It is 9am on a Friday, and the start of another day at Bangalore’s M.S. Ramaiah Memorial Hospital. In the paediatric ward, instead of the usual morning round by doctors in white coats, there is an unusual tableau of colour and music.

The sound of children laughing rings out loud as a pair of brightly dressed clowns twirl a young medical student in an impromptu dance down the aisle. Stethoscope tucked away, a doctor matches steps with a red-nosed clown for a few moments. Soon, soft giggles break out and tiny faces light up with joy.

Even the tense faces of D.S. Madhusudhan, a schoolteacher, and his wife Anita, waiting for their seven-month-old son to be wheeled in for surgery, break into a smile when they spot ‘Miss Rose’ with her bulbous nose and ‘Bi-Clown’ with her plastic flute prancing around the wards. The couple croon to their little one, drawing the baby up to watch a clown blowing soap bubbles in the air.

The two-hour visit by members of the Docteur Clown troupe is a much-awaited weekly ritual here. Therapeutic clowning is an alternative therapy that has been introduced in some hospitals across Bangalore.

Bourret with doctors at the pediatric ward of M.S. Ramaiah Memorial Hospital, Bangalore. (Hemant Mishra / Mint )

Bourret received her training with the Docteur Clown group in France, which has a 12-year history, and is, in turn, modelled on the more than 30-year-old therapeutic clowning practices in the US. It is a model inspired by the iconic Hunter Adams, regarded the pre-eminent therapeutic clown worldwide. Adams, a medical doctor, established the Gesundheit Institute in West Virginia to offer free medical care through a system that integrates allopathic treatment with alternative medicine including art and humour therapy. In 1998, Hollywood director Tom Shadyac’s movie Patch Adams portrayed the life of Adams and his struggle to find acceptance for therapeutic clowning within the established medical practice in the US. “This mix of music, drama and magic enacted by clowns with a trademark red bulbous nose is drawn from Patch Adams entirely," says Nazu Tonse, who plays the white-coated Dr Gladys to children in paediatric wards.

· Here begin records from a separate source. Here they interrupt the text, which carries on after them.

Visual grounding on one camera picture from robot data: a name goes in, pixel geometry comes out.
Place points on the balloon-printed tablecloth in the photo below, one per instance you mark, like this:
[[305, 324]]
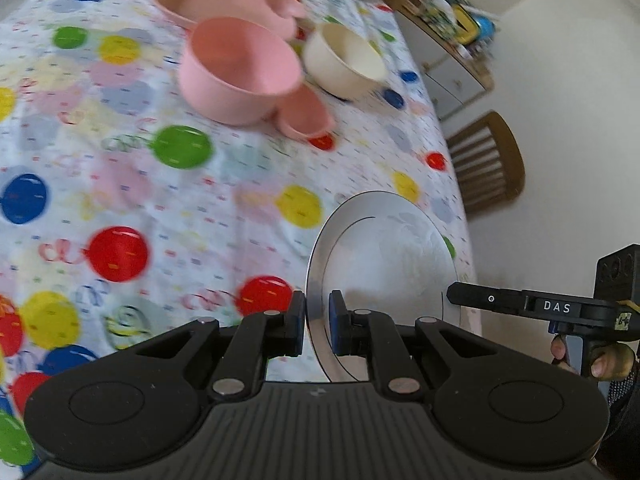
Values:
[[150, 185]]

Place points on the wooden chair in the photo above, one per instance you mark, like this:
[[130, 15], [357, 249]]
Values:
[[487, 160]]

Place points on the person's right forearm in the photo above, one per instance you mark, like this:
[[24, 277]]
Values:
[[622, 425]]

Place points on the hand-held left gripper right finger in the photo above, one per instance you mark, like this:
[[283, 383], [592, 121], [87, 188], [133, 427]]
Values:
[[336, 327]]

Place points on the cream bowl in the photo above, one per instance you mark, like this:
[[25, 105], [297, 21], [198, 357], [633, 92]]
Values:
[[345, 62]]

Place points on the white cabinet with wooden top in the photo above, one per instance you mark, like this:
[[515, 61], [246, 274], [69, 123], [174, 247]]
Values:
[[450, 75]]

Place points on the large pink bowl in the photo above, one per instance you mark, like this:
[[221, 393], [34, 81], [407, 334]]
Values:
[[235, 70]]

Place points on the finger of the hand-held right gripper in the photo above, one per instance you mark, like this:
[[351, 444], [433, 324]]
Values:
[[480, 297]]

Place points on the person's right hand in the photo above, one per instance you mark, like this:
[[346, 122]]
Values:
[[612, 362]]

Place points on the pink heart-shaped bowl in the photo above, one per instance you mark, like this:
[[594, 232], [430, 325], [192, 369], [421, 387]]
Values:
[[307, 115]]

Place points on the white round plate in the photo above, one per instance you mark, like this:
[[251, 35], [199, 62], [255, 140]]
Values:
[[385, 260]]

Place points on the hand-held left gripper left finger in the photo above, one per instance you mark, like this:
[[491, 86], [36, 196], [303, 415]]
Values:
[[296, 327]]

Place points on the yellow container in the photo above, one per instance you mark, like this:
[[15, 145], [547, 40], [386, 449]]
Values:
[[467, 24]]

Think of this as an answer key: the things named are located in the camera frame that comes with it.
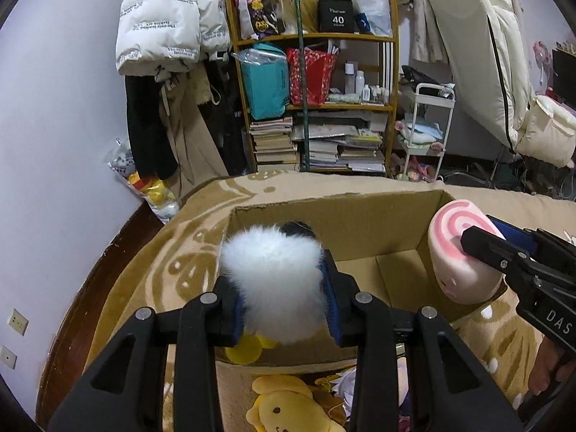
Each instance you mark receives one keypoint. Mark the beige printed blanket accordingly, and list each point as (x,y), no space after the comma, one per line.
(193,243)

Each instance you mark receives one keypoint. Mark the plastic bag of toys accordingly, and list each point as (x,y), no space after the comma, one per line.
(148,189)

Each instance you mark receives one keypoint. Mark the heap of small toys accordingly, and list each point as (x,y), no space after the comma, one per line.
(416,171)

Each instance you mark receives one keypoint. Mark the person's right hand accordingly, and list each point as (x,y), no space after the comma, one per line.
(542,364)

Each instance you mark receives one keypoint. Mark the black coat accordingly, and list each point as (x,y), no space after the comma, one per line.
(144,126)

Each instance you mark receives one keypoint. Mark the white trolley cart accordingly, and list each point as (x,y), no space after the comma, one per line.
(423,87)

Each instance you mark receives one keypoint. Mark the teal bag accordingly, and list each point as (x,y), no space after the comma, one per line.
(265,85)

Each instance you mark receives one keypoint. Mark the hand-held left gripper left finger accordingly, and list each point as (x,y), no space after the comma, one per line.
(236,319)

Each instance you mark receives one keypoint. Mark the metal chair frame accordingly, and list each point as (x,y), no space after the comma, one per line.
(497,166)

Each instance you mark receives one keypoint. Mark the wall socket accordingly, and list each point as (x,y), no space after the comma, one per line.
(18,321)
(8,357)

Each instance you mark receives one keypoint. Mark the green pole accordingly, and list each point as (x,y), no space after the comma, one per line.
(301,99)

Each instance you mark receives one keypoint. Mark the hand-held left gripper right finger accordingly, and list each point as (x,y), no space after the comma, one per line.
(330,319)

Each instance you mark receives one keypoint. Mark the brown plush toy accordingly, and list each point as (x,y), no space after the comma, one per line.
(330,396)

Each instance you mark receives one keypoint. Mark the folded towels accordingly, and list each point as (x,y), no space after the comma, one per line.
(418,132)

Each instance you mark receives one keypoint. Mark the clear plastic bag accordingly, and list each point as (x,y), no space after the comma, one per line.
(256,56)

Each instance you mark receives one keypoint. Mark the red gift bag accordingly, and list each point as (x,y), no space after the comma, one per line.
(315,76)

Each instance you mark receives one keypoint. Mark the stack of old books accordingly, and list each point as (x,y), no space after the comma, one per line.
(272,144)

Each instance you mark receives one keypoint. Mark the blond wig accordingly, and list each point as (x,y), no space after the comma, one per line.
(310,4)

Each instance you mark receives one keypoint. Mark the white plastic bag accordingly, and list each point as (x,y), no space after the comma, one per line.
(371,0)

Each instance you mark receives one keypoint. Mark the dark hanging garment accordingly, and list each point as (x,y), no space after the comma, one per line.
(229,121)

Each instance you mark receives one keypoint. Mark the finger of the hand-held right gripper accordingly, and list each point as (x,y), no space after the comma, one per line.
(513,234)
(486,245)

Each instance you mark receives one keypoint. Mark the pink swirl roll plush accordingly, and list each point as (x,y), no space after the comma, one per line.
(450,270)

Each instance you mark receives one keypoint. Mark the cardboard box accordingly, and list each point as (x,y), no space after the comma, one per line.
(360,225)

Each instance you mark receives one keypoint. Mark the black bag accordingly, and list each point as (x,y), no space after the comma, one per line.
(418,76)

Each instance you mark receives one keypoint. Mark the beige garment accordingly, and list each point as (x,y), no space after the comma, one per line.
(193,135)

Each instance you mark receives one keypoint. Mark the group of cosmetic bottles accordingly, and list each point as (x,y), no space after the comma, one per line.
(360,85)

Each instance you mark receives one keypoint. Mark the white puffer jacket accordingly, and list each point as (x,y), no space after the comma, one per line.
(157,22)

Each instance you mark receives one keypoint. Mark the black box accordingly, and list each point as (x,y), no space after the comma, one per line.
(336,13)

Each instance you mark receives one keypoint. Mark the white curtain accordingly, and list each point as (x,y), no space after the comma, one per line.
(432,22)

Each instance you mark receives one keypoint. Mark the white fluffy plush toy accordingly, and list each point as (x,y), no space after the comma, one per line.
(274,279)

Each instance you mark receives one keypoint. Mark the cream mattress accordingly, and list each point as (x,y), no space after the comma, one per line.
(477,31)

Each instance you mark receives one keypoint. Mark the yellow bear plush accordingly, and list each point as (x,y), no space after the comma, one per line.
(279,409)

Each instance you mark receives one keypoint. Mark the cream cushion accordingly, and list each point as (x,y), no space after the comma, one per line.
(549,126)

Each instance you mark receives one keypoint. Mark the printed tote bag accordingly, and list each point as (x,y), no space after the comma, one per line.
(258,4)

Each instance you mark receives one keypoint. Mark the wooden shelf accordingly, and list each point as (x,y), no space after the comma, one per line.
(315,36)

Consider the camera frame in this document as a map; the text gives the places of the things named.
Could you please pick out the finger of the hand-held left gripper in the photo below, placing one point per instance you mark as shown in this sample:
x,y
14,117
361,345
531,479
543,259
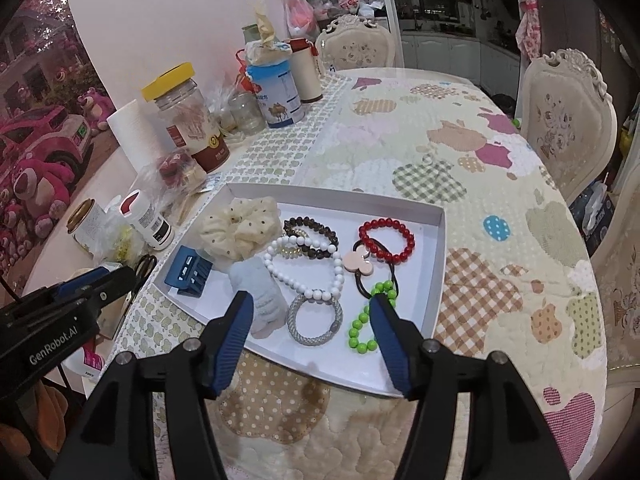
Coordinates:
x,y
85,278
120,280

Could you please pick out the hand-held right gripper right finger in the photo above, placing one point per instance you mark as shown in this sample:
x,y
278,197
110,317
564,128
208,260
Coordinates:
x,y
387,340

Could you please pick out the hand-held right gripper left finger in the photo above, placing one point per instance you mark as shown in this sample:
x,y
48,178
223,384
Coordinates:
x,y
232,340

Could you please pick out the white cardboard tray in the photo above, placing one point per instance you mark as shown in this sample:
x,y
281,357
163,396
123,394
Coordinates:
x,y
320,355

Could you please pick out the clear bag with yellow contents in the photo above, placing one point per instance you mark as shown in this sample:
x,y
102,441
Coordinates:
x,y
122,242

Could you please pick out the pink label packet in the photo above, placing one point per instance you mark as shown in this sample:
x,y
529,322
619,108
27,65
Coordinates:
x,y
90,360

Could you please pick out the gold lid tin can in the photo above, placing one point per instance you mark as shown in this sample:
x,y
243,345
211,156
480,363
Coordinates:
x,y
90,225

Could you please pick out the white bottle with red cap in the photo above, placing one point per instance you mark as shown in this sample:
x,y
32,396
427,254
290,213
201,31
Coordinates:
x,y
150,225

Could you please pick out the light blue fluffy scrunchie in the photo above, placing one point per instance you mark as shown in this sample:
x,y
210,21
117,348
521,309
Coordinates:
x,y
260,280

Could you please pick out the blue hair claw clip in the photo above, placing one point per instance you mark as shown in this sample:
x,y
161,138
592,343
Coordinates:
x,y
190,270

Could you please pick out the cream dotted scrunchie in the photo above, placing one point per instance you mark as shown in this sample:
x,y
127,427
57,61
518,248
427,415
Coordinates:
x,y
240,230

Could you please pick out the quilted apple pattern tablecloth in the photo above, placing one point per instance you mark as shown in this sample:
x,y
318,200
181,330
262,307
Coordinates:
x,y
500,285

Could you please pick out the clear bag of red snacks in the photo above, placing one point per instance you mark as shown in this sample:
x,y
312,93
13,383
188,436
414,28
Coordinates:
x,y
175,167

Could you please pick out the white paper towel roll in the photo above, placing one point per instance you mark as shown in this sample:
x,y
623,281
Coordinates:
x,y
132,130

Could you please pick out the yellow lid clear jar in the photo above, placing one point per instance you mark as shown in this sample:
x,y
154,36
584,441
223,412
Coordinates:
x,y
190,120

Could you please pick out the small empty glass jar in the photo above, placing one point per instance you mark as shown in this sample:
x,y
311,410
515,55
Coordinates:
x,y
247,112

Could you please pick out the blue white package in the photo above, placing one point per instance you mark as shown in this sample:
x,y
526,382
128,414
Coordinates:
x,y
592,215

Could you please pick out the blue milk powder can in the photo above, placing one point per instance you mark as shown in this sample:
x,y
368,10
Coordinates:
x,y
277,95

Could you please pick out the cream cylinder with red lid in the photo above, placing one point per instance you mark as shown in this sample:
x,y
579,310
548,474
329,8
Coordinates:
x,y
306,75

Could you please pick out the cream carved floral chair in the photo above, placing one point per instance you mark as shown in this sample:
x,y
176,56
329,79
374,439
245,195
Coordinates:
x,y
355,50
560,125

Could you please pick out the crumpled beige plastic bag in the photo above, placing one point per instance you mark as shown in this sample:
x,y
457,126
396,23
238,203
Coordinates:
x,y
265,35

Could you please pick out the white kitchen cabinets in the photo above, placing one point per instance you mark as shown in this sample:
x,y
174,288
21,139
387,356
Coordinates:
x,y
440,52

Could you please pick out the pink plastic bag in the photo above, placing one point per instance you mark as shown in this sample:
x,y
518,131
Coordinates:
x,y
300,12

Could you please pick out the pink floral hanging cloth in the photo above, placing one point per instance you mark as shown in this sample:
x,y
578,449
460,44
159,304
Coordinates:
x,y
529,25

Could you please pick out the pink bear wall poster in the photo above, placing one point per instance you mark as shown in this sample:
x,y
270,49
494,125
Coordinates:
x,y
35,160

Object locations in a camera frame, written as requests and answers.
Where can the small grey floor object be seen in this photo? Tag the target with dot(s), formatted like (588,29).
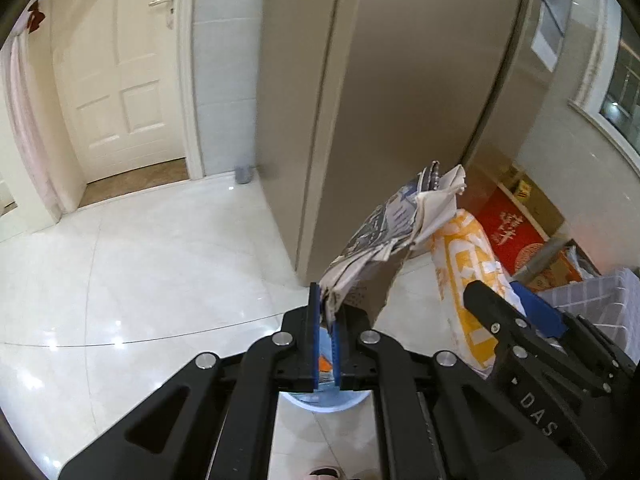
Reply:
(243,174)

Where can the pink curtain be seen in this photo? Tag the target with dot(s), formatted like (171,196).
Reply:
(25,135)

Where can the white paper sheet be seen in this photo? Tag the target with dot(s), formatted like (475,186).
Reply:
(546,47)

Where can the brown cardboard box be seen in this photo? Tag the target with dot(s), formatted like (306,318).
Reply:
(547,207)

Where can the newspaper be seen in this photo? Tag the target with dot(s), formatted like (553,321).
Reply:
(390,220)

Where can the light blue trash bin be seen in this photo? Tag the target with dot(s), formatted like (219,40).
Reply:
(320,402)

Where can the orange printed carton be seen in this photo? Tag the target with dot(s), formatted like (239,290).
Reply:
(555,272)

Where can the yellow carton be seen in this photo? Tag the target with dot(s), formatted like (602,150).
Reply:
(523,187)

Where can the white plastic basket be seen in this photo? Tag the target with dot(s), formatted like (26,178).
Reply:
(600,295)

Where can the white framed window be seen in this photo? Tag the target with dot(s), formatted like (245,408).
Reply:
(622,80)

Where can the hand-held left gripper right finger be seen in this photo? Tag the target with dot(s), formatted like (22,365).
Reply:
(336,355)

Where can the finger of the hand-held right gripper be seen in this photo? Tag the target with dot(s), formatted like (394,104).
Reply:
(542,312)
(492,312)

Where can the beige refrigerator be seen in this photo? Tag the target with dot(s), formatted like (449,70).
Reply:
(400,85)

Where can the orange white plastic bag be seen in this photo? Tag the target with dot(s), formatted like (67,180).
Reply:
(465,270)

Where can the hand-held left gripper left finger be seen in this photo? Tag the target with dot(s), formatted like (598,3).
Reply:
(315,340)

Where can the red gift box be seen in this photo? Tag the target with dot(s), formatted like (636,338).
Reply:
(510,225)

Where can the pink slipper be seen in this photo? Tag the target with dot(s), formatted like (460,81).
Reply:
(326,473)

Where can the white panel door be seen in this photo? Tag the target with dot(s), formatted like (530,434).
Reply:
(125,85)

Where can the red hanging decoration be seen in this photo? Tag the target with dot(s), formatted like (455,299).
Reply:
(35,16)

In Bangalore, the Docteur Clowns are still an informal group, but their work is based on rigorous practice. Some of them even have prior medical training. Anne Tisser, the 45-year-old ‘Bi-Clown’, for instance, was once an operating room (OR) nurse in a Parisian hospital. Others in the troupe, such as Bourret and Tonse, are theatre artists, mime players and musicians who treat the Docteur Clown movement as a strictly voluntary activity. “We need slightly older people with a strong personality of their own. A clown must be able to reach out and build bonds with the patients," says Bourret, who conducts periodic workshops for aspiring clowns in the city.

Says Shobhana Schwebke, a therapeutic clown based in the US who plays ‘Shobi Dobi’: “In order for the clowns to do their work, they need to be in a theatrical spontaneous zone. Put this in a hospital full of rules and procedures and you have the round peg in the square hole. Typically, clowns either volunteer or are paid clowns, a split that exists even within the clowning community globally."

Bourret and Tisser with Madhusudan and Anita’s seven-year-old son. (Hemant Mishra / Mint)

Docteur Clowns have visited the hospital for more than six months and Dr Maiya reckons that humour therapy has helped in hastening the recovery process particularly for children who have undergone surgery.

Dr Maiya says that therapeutic clowning is beneficial in even cases of nutritional disorders. There is a visible improvement in appetite and the duration of stay in the hospital is considerably reduced, he adds.

He cites the example of 10-year-old Jayant, who suffered brain damage due to a drug overdose when he was just three. In hospital for long-term corrective treatment, the usually comatose boy perks up every Friday morning, sitting up in bed and crying out for attention from the prancing clowns as they stop by to play some tunes on their flute and blow little bubbles in the air. “To see the doctors dancing with these clowns makes the children feel less scared," says his mother Jamuna.

“Clowning is a stress-buster not only for the children who are being treated, but also for the parents, doctors and nurses. They make everybody smile and that is a good feeling," says Dr Maiya.

Adds Bourret: “For the therapeutic clowning movement to spread across India, we need to have more clowns of Indian origin."